Ladies and gentlemen, should a publication which is 10-years-old celebrate its 10th birthday? It seems slightly presumptuous when you consider that there are many newspapers which have existed for 150 years and more.

Nevertheless, these days when the print media is supposed to be under threat, we have not merely survived. But prospered. At the risk of immodesty, I can confidently say that Outlook is both a critical and commercial success.

Happily, we have not dumbed down, yet we have established that good journalism does sell. You just need a good editor and not just a whiz-kid marketing manager. I am happy to report that there is a shortage of good editors and a surfeit of good marketing managers. May that situation never change.

Ladies and gentlemen, Outlook is an editorial-led publishing house and not a marketing-led one. The editor and the marketing manager walk together, perhaps the editor is a few steps ahead. But we work as a team.

On October 11, 1995, when we tentatively surfaced, no one gave us a hope in hell. On October 8, 2005 we have proved that you can enter and dominate any market, however competitive, if you build a better mousetrap.

In ten years as a group we have not grown phenomenally or launched two score publications, like Nursing News or Table Tennis Digest. We believe in quality, not quantity. The three other magazines we have launched are brand leaders or very close to being brand leaders. Outlook Money launched in 1998 is India's only personal finance magazine and it sometimes deflates my ego when someone says: "Oh, you are the editor of Outlook Money."

Then in June 2001 we launched Outlook Traveller. Some months later 9/11 happened. The tourism industry went into a slump. Everyone said the magazine's days were numbered.

Again, at the risk of immodesty, I say Outlook Traveller is a pioneer. It is a huge success – and it is a success because we broke the mould. Outlook Traveller was the first travel magazine in India to say no to trade news.

In the old days you went to, say, Tourism Minister, Renuka Chowdhury, printed her picture – and then said: Renukaji give us an advertisement from your ministry. Instead, we created a destination magazine, in which we gave our readers a feel, a smell, a flavour of destinations. The formula worked – we don't print Renukaji's picture and she still gives us ads.

The most recent publication we launched was Outlook Saptahik. I must confess the group's bottom line hasn't been greatly swelled by Saptahik, but we are happy that the magazine has upheld the highest professional practices and enjoys a wide circulation.

Next week, Outlook will again do something different. We will be launching a Delhi city magazine, called City Limits. This will be a revolutionary concept in Indian publishing. There will be no page 3 celebrities in the entire magazine. And, oh yes, we also won't tell you where to buy that 80,000 rupee bottle of wine.

There is, I know, nothing more boring than an editor in an orgy of self-praise. But I hope some of you have read our travel books, of which we have published 15. Many of these are on the best-seller list.

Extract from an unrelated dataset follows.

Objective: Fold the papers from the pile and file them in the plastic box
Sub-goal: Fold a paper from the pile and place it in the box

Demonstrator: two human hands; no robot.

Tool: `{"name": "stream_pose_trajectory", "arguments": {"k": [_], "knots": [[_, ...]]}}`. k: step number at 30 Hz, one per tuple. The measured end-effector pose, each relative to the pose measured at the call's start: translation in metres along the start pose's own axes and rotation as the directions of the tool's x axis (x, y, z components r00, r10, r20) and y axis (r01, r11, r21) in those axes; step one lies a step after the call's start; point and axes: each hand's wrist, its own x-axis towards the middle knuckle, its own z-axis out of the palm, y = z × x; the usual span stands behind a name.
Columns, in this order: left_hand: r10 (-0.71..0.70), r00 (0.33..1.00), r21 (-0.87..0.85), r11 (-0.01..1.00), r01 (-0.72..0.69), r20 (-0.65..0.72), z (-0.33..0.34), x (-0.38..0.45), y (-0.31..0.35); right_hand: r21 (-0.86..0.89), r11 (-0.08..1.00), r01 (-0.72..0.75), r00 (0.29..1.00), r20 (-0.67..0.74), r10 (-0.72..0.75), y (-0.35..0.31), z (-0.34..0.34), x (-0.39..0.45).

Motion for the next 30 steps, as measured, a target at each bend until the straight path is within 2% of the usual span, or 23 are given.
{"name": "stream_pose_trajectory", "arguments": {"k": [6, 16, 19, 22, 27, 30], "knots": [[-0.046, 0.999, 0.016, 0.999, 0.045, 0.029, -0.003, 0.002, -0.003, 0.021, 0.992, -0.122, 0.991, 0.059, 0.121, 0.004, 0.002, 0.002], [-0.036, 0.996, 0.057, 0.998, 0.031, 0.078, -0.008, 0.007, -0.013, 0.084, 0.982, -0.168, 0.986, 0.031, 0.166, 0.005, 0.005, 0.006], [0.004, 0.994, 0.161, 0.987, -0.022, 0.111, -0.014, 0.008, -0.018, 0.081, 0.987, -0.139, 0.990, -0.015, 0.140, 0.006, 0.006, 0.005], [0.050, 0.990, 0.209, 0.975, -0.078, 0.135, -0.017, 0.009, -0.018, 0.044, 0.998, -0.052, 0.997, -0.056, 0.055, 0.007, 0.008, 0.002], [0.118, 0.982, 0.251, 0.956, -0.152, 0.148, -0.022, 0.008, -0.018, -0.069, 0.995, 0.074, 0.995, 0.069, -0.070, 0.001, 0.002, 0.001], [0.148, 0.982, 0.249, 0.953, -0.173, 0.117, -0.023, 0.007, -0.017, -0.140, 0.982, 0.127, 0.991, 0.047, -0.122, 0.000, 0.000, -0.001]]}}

Altogether, it is a small corpus. Mr Sameer Jain or Ms Shobhna Bhartia have no reason to feel threatened. But I hope they secretly envy, if that is not too strong a word, our purposeful mix of irreverent and purposeful journalism. Ladies and gentlemen, I have been an editor now for thirty years and my mission has been to make serious journalism popular – without trivialisation, but with the occasional sex cover. The challenge before us is: How do we in the media engage with the reader of 2005? This reader is not a moron, but we in the media have to reinvent ourselves to regain his attention. The old ways of, say, covering politics will have to be discarded. The new reader is not disinterested in politics, he is disinterested in the way we cover politics.

Breaking stories is important for any publication, but meaningful and vigorous debate and dissent, and, crucially, a consistency in journalistic quality is even more important. Breaking news and exclusives have anyway become something of a joke.

On three channels on the same day, same time, I saw the Finance Minister being interviewed on budget day. All three claimed it was 'Exclusive'. Some months ago, I enjoyed a breathless blurb by a TV channel. It said: Breaking News and announced: 'There is nothing to add to the breaking news we flashed fifteen minutes ago.' Scoop where is thy sting!

In Outlook we've had genuine breaking news: I won't bore you with a laundry list but three examples should suffice: we broke the cricket match-fixing story in June 1997, we broke the Juhu-Centaur sale story which is now being investigated by the CBI. And most recently, we broke the Justice Phukan story.

But what I really treasure is the fact that we have created an "open" magazine. I believe that dissent is the life-blood of good journalism and you must admit that for a card-carrying pseudo-secularist, I invite and print those vehemently opposed to us.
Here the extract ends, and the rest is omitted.